[Collected data entries]
****************************************
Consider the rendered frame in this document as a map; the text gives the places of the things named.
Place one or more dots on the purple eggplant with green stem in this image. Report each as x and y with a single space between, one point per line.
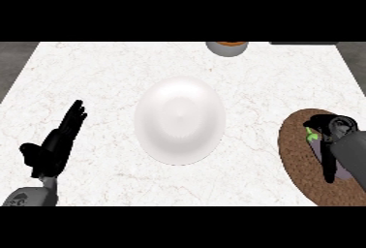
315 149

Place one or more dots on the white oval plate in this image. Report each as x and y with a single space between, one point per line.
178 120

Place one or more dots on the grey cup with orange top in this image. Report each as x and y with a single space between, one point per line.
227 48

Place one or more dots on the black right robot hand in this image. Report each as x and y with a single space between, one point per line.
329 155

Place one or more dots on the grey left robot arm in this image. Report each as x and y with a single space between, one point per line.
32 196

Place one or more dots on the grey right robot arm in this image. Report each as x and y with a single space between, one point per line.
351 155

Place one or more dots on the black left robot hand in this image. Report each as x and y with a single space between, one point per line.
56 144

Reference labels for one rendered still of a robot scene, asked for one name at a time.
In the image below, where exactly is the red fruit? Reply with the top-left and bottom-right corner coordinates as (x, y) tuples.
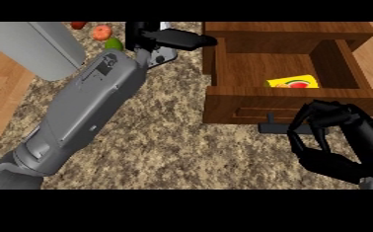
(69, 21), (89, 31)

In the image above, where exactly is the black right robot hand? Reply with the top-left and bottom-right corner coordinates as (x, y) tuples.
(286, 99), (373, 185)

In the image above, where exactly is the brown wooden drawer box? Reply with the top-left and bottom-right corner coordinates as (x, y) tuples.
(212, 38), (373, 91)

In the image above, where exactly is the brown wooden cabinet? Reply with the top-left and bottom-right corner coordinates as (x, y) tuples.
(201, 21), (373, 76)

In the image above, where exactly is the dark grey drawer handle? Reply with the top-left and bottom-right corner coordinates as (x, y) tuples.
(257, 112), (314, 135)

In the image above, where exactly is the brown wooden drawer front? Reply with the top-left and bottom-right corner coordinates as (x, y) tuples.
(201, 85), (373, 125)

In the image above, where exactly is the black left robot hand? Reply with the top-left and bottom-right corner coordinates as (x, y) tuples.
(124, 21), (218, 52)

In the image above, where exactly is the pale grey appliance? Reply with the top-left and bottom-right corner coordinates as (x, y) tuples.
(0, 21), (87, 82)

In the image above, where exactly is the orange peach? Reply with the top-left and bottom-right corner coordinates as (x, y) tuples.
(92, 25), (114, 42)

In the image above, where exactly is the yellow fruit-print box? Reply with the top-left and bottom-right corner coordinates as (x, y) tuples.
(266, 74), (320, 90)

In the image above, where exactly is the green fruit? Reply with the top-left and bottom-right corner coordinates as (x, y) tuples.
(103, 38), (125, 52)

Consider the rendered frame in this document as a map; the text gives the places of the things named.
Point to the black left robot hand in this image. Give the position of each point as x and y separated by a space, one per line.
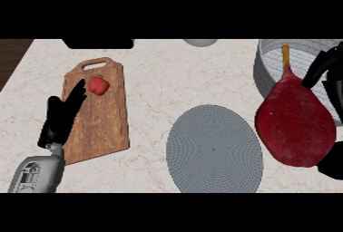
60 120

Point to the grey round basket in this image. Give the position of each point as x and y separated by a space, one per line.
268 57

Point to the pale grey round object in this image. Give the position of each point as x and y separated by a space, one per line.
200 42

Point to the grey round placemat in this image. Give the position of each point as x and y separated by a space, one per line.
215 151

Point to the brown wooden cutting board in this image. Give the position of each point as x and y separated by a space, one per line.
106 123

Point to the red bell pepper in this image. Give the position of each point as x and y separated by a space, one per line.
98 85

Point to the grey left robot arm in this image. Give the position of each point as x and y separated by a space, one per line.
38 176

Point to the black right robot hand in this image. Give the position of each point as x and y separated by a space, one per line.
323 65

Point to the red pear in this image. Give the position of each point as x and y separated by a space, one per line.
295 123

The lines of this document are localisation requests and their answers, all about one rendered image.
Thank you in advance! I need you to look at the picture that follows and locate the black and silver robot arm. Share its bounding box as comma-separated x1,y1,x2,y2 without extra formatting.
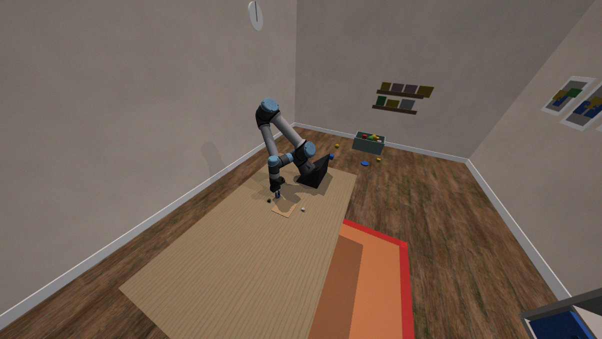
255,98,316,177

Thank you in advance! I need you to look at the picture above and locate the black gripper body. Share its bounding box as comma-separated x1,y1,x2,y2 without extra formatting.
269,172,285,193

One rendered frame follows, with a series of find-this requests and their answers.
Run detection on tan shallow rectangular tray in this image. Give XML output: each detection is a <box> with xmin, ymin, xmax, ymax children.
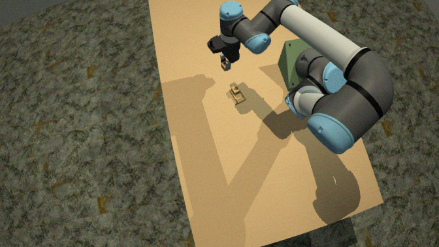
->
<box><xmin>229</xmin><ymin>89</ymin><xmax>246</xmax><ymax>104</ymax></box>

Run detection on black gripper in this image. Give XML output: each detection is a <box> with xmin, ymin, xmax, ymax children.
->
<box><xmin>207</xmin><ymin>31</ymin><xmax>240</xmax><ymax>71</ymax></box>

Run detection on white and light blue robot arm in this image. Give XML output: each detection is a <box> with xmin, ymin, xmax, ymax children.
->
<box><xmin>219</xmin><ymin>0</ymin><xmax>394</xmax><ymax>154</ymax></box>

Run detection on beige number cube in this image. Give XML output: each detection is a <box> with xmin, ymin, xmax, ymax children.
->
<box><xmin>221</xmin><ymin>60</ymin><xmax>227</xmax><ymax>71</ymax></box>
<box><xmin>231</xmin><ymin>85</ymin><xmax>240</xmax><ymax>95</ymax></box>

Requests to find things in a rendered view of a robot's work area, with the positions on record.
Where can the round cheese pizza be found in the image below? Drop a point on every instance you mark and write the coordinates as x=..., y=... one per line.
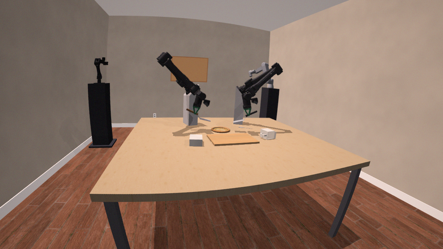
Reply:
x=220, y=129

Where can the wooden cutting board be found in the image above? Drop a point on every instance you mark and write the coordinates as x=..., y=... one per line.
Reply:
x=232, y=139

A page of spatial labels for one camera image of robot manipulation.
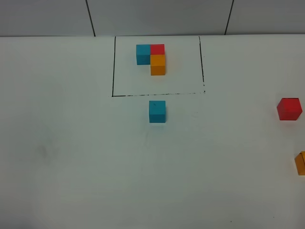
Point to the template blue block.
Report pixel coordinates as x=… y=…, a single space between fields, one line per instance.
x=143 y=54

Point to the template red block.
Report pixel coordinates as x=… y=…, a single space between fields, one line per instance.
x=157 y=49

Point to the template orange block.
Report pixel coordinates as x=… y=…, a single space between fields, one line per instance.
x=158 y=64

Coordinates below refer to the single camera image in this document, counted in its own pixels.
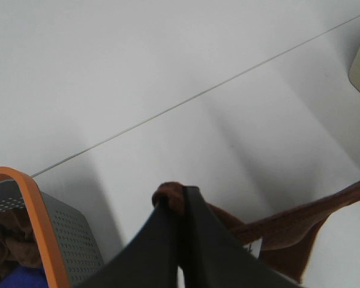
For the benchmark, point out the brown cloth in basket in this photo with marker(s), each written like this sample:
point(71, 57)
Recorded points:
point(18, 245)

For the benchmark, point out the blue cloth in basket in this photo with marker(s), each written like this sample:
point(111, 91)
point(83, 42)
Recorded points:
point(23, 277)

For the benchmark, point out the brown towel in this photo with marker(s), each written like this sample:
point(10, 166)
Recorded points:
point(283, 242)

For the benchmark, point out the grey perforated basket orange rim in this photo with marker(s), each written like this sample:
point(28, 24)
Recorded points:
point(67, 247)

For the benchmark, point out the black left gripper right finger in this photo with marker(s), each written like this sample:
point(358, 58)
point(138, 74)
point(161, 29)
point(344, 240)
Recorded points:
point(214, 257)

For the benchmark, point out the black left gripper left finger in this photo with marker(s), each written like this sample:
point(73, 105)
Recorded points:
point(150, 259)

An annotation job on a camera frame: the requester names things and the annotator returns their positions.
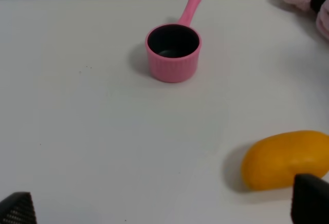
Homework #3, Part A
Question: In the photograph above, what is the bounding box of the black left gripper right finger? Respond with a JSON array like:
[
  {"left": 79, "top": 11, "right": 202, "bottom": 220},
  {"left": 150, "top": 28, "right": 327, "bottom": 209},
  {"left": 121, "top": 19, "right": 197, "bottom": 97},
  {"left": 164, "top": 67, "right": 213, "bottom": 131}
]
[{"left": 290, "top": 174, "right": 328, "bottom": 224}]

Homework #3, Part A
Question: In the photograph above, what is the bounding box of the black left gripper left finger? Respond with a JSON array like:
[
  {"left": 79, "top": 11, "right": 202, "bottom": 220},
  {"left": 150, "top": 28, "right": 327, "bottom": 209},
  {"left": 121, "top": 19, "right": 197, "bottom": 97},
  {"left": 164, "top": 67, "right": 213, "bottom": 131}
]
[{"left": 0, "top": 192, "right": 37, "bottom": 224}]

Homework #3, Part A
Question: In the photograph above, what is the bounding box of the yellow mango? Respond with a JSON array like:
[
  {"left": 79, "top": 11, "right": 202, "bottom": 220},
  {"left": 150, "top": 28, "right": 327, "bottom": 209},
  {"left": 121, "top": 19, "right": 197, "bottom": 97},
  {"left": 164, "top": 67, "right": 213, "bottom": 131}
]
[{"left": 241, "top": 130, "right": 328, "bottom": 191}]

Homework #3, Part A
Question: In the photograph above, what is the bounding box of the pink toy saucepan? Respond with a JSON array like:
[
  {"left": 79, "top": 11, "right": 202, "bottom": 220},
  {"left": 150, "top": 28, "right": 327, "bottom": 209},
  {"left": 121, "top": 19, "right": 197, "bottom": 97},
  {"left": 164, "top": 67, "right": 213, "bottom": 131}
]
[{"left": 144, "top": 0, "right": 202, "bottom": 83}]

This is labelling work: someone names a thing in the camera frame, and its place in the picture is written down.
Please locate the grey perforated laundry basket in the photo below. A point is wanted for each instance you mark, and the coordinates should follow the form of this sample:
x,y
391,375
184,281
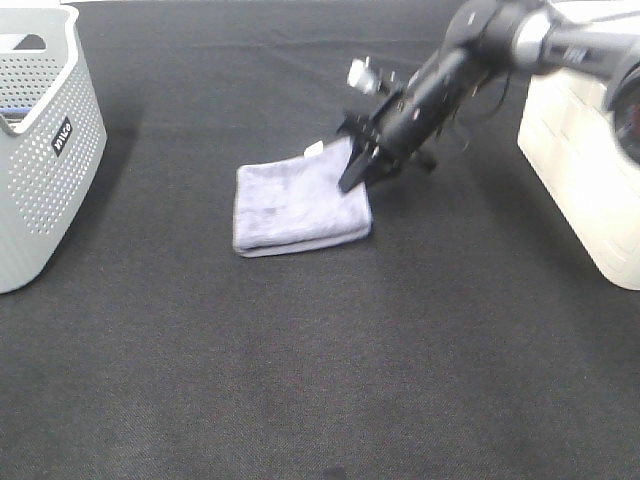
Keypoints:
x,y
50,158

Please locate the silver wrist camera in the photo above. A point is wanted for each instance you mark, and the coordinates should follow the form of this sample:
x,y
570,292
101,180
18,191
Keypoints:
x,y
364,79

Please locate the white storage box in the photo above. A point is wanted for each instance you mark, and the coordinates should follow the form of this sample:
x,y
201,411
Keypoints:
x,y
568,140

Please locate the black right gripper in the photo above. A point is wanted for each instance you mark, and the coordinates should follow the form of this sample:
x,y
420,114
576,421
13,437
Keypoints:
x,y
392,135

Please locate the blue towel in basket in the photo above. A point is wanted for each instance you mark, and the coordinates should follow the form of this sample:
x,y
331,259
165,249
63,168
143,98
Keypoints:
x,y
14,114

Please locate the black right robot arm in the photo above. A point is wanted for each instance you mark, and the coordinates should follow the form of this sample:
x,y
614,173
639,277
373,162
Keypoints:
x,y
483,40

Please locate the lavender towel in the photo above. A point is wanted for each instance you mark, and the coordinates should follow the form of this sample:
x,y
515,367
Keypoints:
****************************************
Among the entries above, some lines may hold the string "rendered". State how many, and give nothing but the number.

# ANSWER TO THIS TASK
6